---------- DATA LISTING
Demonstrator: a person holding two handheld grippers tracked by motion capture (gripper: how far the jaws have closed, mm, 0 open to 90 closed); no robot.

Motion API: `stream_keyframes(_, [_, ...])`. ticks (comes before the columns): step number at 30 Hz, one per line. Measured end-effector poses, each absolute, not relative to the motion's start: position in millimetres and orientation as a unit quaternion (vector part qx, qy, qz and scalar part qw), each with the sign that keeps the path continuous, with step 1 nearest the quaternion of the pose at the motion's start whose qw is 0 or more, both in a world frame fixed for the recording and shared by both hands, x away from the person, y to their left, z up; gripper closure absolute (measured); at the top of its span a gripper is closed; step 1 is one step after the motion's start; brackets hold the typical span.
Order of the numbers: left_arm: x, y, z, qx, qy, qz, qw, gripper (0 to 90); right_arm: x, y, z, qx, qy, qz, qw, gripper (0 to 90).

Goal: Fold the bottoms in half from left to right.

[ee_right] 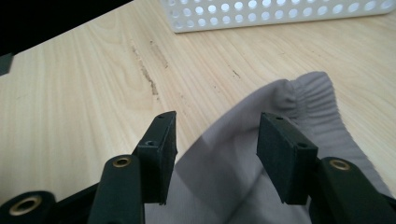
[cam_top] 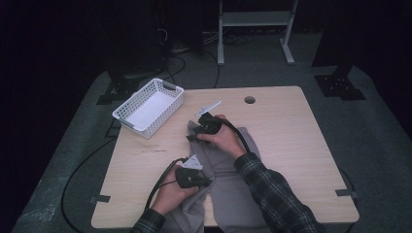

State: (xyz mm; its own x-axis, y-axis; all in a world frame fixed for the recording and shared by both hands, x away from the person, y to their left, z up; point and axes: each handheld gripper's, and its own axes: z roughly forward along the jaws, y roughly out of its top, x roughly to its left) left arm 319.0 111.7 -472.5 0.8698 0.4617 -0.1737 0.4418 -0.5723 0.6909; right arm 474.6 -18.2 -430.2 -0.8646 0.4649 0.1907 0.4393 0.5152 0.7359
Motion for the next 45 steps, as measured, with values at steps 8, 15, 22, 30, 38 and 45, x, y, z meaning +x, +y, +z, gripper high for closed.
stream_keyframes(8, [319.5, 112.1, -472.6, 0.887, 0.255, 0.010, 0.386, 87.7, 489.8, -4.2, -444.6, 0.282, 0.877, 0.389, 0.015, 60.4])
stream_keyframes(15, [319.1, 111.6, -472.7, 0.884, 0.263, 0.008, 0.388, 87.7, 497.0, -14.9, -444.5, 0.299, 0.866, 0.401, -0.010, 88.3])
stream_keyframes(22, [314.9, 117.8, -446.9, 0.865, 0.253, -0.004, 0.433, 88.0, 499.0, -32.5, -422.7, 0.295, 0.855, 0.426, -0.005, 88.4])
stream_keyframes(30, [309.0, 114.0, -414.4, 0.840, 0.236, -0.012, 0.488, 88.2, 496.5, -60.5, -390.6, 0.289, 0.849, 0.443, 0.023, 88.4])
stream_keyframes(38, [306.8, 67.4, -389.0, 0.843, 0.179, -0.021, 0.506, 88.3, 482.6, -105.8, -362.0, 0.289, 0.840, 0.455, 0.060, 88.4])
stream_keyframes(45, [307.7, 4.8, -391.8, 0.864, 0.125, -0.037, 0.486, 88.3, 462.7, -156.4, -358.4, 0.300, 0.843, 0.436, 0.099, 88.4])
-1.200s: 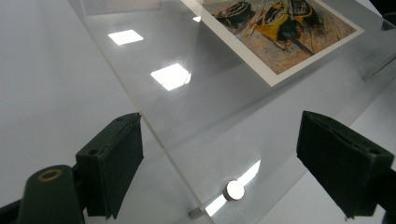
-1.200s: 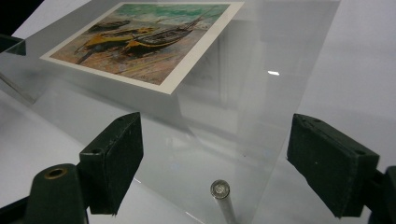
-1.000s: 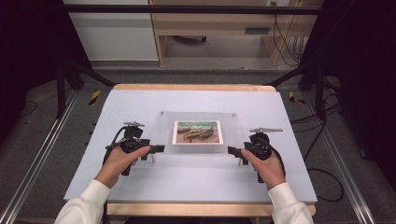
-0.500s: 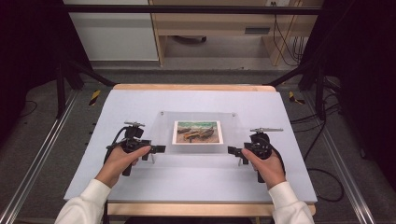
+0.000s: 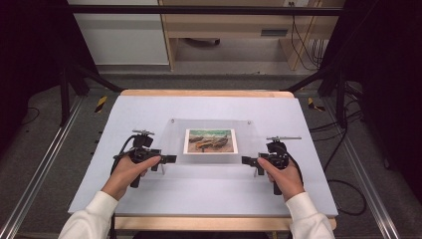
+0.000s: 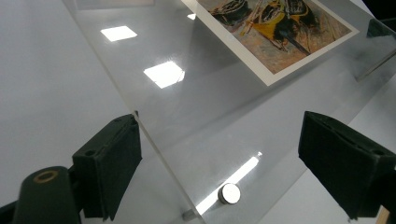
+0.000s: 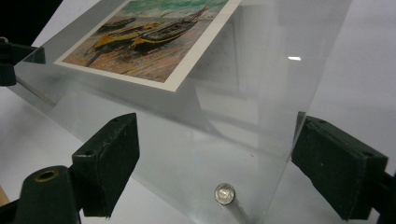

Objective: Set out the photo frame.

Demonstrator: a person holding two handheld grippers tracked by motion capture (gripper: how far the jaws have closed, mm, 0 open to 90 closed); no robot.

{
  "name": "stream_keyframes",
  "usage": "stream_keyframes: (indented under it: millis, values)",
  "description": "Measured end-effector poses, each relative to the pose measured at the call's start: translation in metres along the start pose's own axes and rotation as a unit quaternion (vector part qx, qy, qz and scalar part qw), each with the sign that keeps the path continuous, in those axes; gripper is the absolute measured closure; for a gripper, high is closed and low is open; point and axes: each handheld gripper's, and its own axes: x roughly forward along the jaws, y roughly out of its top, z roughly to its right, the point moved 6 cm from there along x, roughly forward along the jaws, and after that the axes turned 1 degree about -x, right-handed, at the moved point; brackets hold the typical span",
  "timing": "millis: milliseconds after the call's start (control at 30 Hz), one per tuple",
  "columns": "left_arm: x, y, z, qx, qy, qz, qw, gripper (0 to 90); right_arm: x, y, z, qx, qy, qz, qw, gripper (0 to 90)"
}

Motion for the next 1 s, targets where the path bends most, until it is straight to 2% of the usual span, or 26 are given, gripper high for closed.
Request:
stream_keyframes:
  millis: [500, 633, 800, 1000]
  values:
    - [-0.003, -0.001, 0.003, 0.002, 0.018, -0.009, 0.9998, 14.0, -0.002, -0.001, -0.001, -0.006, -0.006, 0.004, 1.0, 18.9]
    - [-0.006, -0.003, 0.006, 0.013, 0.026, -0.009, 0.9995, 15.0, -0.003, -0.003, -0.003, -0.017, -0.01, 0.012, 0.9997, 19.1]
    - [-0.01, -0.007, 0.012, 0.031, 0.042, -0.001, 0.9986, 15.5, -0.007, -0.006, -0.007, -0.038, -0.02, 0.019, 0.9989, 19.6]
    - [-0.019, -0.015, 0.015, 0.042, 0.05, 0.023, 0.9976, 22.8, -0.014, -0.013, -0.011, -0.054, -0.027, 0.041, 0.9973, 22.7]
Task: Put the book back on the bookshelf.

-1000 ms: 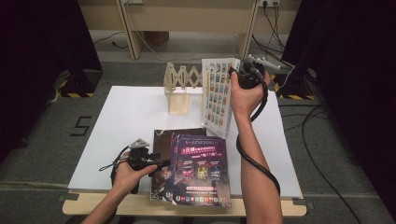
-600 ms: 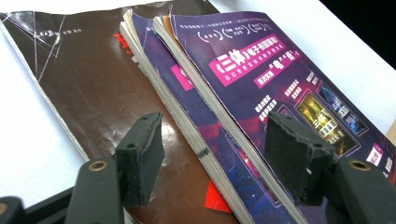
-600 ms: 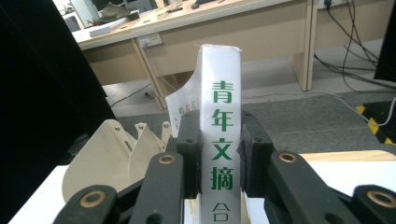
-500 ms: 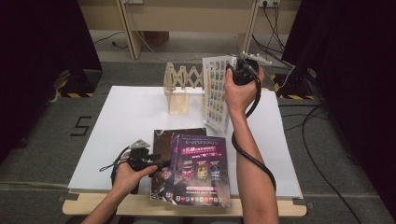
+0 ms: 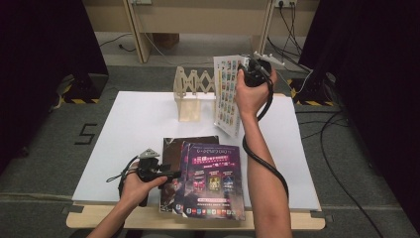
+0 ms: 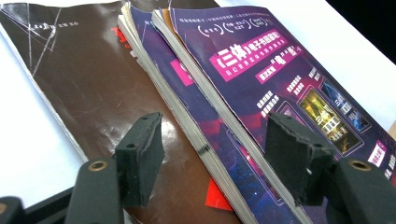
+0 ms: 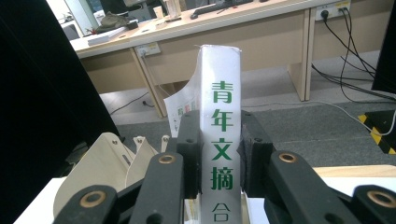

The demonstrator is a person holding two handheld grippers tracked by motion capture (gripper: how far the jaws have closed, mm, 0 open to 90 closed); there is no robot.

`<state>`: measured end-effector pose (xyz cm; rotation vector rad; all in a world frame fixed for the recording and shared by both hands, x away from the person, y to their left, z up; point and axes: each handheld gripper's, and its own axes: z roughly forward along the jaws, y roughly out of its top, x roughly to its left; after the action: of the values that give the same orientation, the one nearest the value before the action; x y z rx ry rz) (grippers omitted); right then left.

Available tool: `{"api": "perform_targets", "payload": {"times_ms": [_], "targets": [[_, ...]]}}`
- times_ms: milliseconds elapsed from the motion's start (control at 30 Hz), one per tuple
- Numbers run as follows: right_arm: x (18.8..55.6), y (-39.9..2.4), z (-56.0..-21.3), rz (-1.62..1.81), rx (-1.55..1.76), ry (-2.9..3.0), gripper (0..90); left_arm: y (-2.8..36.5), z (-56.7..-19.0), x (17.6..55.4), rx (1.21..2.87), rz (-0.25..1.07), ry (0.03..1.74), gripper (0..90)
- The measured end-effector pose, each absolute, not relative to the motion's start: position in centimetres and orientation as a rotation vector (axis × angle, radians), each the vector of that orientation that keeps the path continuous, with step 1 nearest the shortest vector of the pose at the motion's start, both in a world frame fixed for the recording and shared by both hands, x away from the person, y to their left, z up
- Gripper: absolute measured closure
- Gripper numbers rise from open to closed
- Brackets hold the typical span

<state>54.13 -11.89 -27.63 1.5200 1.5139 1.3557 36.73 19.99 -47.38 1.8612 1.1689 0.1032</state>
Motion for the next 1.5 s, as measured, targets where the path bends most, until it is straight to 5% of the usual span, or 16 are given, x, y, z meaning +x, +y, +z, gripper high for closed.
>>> {"api": "perform_targets", "payload": {"times_ms": [1000,1500], "targets": [[56.1,-9.2,-26.2,1.411,1.397,1.462,74.4,20.3,-48.0,36.8,1.862,0.080,1.182,35.9],[55.9,-8.9,-30.1,1.360,1.315,1.484,74.1,20.4,-48.4,36.9,1.867,0.070,1.180,36.0]]}}
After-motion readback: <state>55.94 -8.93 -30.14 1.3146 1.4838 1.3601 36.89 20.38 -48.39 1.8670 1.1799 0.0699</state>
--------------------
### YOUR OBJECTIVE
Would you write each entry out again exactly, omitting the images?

### RESPONSE BELOW
Demonstrator: a person holding two handheld grippers tracked by motion capture (gripper: how far the jaws have closed, mm, 0 open to 90 closed); no robot.

Motion API: `stream_keyframes(_, [_, ...])`. ticks (comes before the columns): step number at 30 Hz, one per line. Measured end-effector poses, each absolute, not relative to the motion's start: position in millimetres and orientation as a unit quaternion (vector part qx, qy, qz and scalar part qw), each with the sign that keeps the path continuous, with step 1 nearest the quaternion of the pose at the motion's start whose qw is 0 or more, both in a world frame fixed for the recording and shared by both hands, x away from the person, y to their left, z up; gripper closure absolute (measured); at the top of its span a gripper is closed; step 1 is one step after the motion's start; brackets hold the typical span.
Order of the numbers: left_arm: x, y, z, qx, qy, qz, qw, gripper (0 to 90); right_arm: x, y, z, qx, qy, qz, qw, gripper (0 to 90).

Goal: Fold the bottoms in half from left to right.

[ee_right] 
[cam_top] 

State: (xyz mm; its own x-axis, y-axis; all in a world frame fixed for the recording and shared by both hands, x away from the person, y to their left, z up; point and axes: each handheld gripper's, and its own axes: z roughly forward along the jaws, y roughly out of its top, x roughly to its left) left arm 319.0 111.7 -472.5 0.8698 0.4617 -0.1737 0.4418 -0.5723 0.6909; right arm 474.6 -18.2 -430.2 -0.8646 0.4649 0.1907 0.4393 0.5152 0.7359
Motion for the next 45 steps, as measured, with values at steps 8, 15, 22, 30, 38 and 45, x, y, z meaning +x, +y, +z, gripper high for closed.
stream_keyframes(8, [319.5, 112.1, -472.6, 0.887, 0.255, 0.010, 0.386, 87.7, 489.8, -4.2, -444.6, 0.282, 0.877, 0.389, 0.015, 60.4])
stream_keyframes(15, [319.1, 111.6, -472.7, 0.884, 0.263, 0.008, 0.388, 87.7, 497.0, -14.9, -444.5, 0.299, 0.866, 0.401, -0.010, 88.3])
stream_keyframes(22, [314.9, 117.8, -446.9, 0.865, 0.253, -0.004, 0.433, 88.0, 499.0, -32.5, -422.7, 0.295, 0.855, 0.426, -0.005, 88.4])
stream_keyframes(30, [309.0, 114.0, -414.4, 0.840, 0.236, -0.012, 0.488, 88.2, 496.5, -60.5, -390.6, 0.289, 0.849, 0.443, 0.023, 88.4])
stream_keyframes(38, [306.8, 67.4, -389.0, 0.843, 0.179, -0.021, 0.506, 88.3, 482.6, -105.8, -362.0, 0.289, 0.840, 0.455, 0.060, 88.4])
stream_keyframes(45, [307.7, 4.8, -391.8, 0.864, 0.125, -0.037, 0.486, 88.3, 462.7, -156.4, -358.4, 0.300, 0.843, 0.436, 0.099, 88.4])
-1.200s: 
-1.200s: 
-1.000s: 
-0.500s: 
+0.000s: 
+0.000s: 
+0.000s: 

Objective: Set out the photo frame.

Demonstrator: a person holding two handheld grippers tracked by motion capture (gripper: how far the jaws have closed, mm, 0 open to 90 closed); no robot.

{
  "name": "stream_keyframes",
  "usage": "stream_keyframes: (indented under it: millis, values)",
  "description": "Measured end-effector poses, each relative to the pose measured at the call's start: translation in metres along the start pose's own axes and rotation as a unit quaternion (vector part qx, qy, qz and scalar part qw), each with the sign that keeps the path continuous, in those axes; gripper is the absolute measured closure; for a gripper, high is closed and low is open; point and axes: each handheld gripper's, and its own axes: x roughly forward along the jaws, y roughly out of its top, z roughly to its right, the point moved 6 cm from there along x, roughly forward along the jaws, and after that the axes turned 1 degree about -x, right-handed, at the moved point; brackets hold the typical span",
  "timing": "millis: milliseconds after the call's start (control at 30 Hz), one per tuple",
  "columns": "left_arm: x, y, z, qx, qy, qz, qw, gripper (0 to 90); right_arm: x, y, z, qx, qy, qz, qw, gripper (0 to 90)"
}

Motion for the next 1 s, targets where the path bends most, until it is straight to 2% of the usual span, or 26 are given, gripper high for closed.
Request:
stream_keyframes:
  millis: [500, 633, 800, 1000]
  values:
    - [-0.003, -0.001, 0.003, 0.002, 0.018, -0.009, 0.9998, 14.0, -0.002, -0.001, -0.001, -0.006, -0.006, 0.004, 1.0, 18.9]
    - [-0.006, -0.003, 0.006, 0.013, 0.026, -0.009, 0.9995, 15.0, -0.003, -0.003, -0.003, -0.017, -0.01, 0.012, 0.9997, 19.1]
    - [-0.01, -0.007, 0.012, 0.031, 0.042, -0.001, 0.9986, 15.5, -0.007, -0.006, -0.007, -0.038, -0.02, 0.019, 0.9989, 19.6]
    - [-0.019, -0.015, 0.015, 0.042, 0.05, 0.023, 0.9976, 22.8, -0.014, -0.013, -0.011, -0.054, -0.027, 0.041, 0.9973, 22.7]
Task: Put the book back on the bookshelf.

-1000 ms: 
-600 ms: 
-600 ms: 
-500 ms: 
+0 ms: 
+0 ms: 
+0 ms: 

The demonstrator is a person holding two handheld grippers tracked by motion capture (gripper: how far the jaws have closed, mm, 0 open to 90 closed); there is no robot.

`<state>`: measured end-effector pose (xyz cm; rotation vector rad; all in a world frame fixed for the recording and shared by both hands, x away from the person, y to their left, z up; point and axes: each handheld gripper's, and its own axes: z roughly forward along the jaws, y roughly out of its top, x roughly to its left; after the action: of the values that give the same orientation, the one nearest the value before the action; x y z rx ry rz) (grippers omitted); right then left.

Available tool: `{"api": "perform_targets", "payload": {"times_ms": [_], "targets": [[_, ...]]}}`
- times_ms: milliseconds elapsed from the motion's start (control at 30 Hz), one per tuple
- Numbers run as follows: right_arm: x (18.8..55.6), y (-39.9..2.4), z (-56.0..-21.3), rz (-1.62..1.81), rx (-1.55..1.76), ry (-2.9..3.0), gripper (0..90); left_arm: y (-2.8..36.5), z (-56.7..-19.0), x (17.6..55.4), rx (1.21..2.87), rz (-0.25..1.07), ry (0.03..1.74), gripper (0..90)
- The measured end-effector pose, each absolute, not relative to the motion's start: position in centimetres and orientation as a rotation vector (axis × angle, radians), each the vector of that orientation that keeps the path continuous, with step 1 nearest the shortest vector of the pose at the motion's start, both in a world frame fixed for the recording and shared by both hands, x away from the person, y to their left, z up
- Gripper: absolute measured closure
- Gripper numbers rise from open to closed
- Brackets hold the typical span

<state>54.13 -11.89 -27.63 1.5200 1.5139 1.3557 36.73 19.99 -47.38 1.8612 1.1689 0.1032</state>
Motion for the next 1.5 s, as measured, targets where the path bends most, until it is straight to 5% of the usual span, or 16 are given, x, y, z meaning +x, +y, +z, gripper high for closed.
>>> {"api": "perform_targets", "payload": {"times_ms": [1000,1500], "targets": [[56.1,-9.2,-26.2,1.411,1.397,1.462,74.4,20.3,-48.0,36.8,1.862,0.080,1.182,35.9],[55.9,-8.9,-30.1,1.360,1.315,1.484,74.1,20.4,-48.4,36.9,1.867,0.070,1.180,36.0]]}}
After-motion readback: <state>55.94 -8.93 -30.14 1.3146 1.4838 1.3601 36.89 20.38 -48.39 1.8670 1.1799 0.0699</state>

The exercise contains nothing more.